2. Numerical model and simulation: (i) microstructure design (ensuring the same equivalent volume fracture of the reinforcing phases, a successive adding of one microstructure feature, potential effective microstructures that lead to high strain-rate stiffening and toughening), (ii) constitutive models for constituent materials (considering rate-dependent material attributes and damage behavior), (iii) numerical implementation and FEA simulation, (iv) results and discussion: (1) stress and strain responses (all microstructure models show similar trend but the Microstructure MLTF shows highest stiffness and maximum strength, and largest strain rate stiffening and toughening, which is due to that microstructure affects local stress and deformation behaviors of the constituent phases), (2) energy and damage behavior (all microstructure models show similar trend but the Microstructure MLTF shows largest strain-rate stiffening and toughening due to including the soft-and-hard tubular lamellae and the mineralized lamellae structure features, which promotes nonlinear plastic deformation over larger volumes at higher stress levels, enlarging plastic hardening; the inelastic dissipation energy dominates the entire strain-rate toughening at higher strain rates).

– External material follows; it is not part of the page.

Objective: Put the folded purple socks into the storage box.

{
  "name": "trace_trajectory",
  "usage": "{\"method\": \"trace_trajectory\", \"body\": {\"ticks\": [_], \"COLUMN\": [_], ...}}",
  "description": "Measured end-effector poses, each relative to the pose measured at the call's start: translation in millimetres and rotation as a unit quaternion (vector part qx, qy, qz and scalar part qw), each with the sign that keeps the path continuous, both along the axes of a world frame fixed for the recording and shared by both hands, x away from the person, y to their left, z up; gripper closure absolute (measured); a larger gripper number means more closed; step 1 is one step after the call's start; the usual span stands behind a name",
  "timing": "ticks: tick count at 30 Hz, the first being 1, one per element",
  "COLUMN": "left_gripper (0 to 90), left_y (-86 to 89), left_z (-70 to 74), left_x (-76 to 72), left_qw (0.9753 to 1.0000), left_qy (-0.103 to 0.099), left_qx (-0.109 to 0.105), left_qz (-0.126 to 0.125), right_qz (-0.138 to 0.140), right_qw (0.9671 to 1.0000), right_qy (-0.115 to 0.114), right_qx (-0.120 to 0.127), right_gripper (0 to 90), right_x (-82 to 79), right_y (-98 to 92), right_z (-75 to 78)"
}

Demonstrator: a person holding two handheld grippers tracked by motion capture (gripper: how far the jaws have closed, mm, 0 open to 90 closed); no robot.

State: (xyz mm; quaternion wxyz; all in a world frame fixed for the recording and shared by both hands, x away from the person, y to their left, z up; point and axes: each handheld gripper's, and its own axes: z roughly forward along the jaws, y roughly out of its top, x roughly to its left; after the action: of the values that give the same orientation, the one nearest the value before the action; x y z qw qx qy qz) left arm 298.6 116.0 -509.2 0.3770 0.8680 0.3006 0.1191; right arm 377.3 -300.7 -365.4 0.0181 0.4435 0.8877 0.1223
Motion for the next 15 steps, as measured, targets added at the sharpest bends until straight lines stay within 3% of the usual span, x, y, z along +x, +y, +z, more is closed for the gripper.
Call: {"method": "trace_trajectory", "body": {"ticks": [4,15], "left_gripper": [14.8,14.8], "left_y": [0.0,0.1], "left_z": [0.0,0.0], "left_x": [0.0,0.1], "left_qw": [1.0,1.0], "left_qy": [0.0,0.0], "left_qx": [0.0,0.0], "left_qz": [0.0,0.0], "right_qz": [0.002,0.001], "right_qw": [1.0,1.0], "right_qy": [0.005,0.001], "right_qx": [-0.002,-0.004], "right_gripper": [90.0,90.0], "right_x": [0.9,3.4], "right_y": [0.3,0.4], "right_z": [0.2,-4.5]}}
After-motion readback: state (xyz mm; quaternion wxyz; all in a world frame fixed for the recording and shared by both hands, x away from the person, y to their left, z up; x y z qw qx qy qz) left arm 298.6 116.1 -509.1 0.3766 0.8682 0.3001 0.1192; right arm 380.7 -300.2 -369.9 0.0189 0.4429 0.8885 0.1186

3. Constitutive model: (i) derivation (considering elastic and inelastic stress components and connecting rate dependent plastic stress to average strain energy density to obtain the three parameters of me, mie, and Km), (ii) verification and analysis (me quantifies the strain-rate stiffening, mie and Km more represent strain-rate toughening by capturing rate-dependent plastic hardening).

4. Conclusions (in addition to material attributes, the microstructure does affect strain-rate dependent properties of composites, which represents a new route to enhance synergistically strain-rate stiffening and toughening by microstructure design; different microstructure features affect strain-rate stiffening and toughening differently, while the baleen-inspired lamellar-tubular microstructure increases both strain rate stiffening and toughening; the three-parameter model captures and assesses the microstructure-induced strain-rate dependent properties well, serving as an analytical tool for design and performance evaluation).